Charlie Spitzack: 10 Things You Didn't Know

Meet Charlie Spitzack, a talented site lead with Nelson Treehouse and Supply. Charlie's wicked organizational skills and artistry make him an asset on any build. When he's not managing the minutiae of treehouse logistics or traveling the country on new builds, Charlie can be found creating print art (you can check out Charlie's prints on his website or at Davidson Galleries in Seattle).

Why does Charlie see printmaking as the "people's art"? What's the story behind Charlie's first Nelson Treehouse build? Read on to find out ten fascinating things you didn't know about Charlie!


It’s 6:30 on a dark and foggy Seattle morning. The harbor is illuminated by a single, stoic streetlight; beams filter down through the fog in dense yellow stripes. Charlie Spitzack arrives at the dock as instructed, tool bag in hand. He’s alone – the rest of the crew has yet to arrive. Five minutes pass, then ten. Waves lap rhythmically against the embankment, aligned with the audible ticking of Charlie’s watch. Suddenly, the hulking bodies of Nelson Treehouse carpenters materialize out of the fog: first Chuck, then Patrick, followed by the rest of the crew. Despite the early hour, the crew hardily greets Charlie, welcoming him to his first treehouse build. Charlie begins to feel a bit less wary – until he spots a tremor in the fog. Without warning, a small legion of camera operators breaks through the mist, slogging toward the huddled mass of carpenters. The Treehouse Masters production team has arrived, eager to board the ferry to the build site. Confusion and shock flash across Charlie’s face – he had never heard of the TV show and had no idea that his first day of work was to be filmed for all posterity. Charlie quickly regains composure and turns to face the day with confidence. He’s ready: ready to tackle anything and everything (be it carpentry or camera crew) that comes his way.

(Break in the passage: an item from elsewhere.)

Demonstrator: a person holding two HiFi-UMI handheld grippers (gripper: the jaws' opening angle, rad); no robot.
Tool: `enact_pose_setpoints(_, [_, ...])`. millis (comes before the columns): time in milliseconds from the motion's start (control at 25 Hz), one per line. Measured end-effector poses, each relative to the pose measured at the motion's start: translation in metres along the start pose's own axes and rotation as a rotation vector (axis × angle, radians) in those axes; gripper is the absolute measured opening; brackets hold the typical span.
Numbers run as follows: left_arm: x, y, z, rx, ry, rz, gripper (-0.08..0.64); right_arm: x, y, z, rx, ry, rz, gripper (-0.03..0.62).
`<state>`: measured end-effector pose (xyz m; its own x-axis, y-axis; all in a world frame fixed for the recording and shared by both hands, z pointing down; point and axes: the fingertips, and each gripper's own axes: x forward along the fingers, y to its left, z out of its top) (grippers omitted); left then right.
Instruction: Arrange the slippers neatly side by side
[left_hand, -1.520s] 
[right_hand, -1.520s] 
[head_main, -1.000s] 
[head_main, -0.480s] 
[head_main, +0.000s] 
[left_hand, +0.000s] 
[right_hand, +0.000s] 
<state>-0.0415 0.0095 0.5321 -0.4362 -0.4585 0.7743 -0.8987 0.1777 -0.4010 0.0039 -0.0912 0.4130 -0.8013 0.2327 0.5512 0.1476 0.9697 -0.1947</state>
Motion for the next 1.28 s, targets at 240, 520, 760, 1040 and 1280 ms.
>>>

Thus concludes the true account of Charlie’s first Nelson Treehouse build. Let’s dive into a little backstory, shall we?

Charlie grew up in the 21st-most populous American state, commonly know as Minnesota. From a young age, Charlie was steeped in building by virtue of his father, an engineer who also built the family's house. The Spitzack family harbors long ties to the construction industry, stemming from the historic Spitzack Lumber Yard in MN. As a kid, Charlie spent many happy hours “building stuff in the woods” with friends near his home, including four motley treehouses. Charlie credits his mother with his artistic inclinations: being quite the artist herself, she helped expose Charlie to many forms of art-making from a young age.

Childhood photo of Charlie and his sister. Photo courtesy of Charlie Spitzack.

College brought Charlie to Seattle, where he studied print arts and drawing at Cornish College of the Arts. After graduation, Charlie spent eight years working at Bumbershoot, one of Seattle’s largest multidisciplinary arts festivals. As the associate manager of the festival's visual arts section, Charlie was responsible for a wide array of tasks ranging from coordinating essential signage, to communicating with partners, to acting as the literal "Key Master" of the event. Charlie's tenure at Bumbershoot taught him many of the skills he draws on today as a treehouse site lead: in particular, his aptitude for organization, management, and keeping track of innumerable details. During Bumbershoot's off-seasons, Charlie worked for various nonprofit organizations and created prints for exhibitions featured in local galleries and other establishments.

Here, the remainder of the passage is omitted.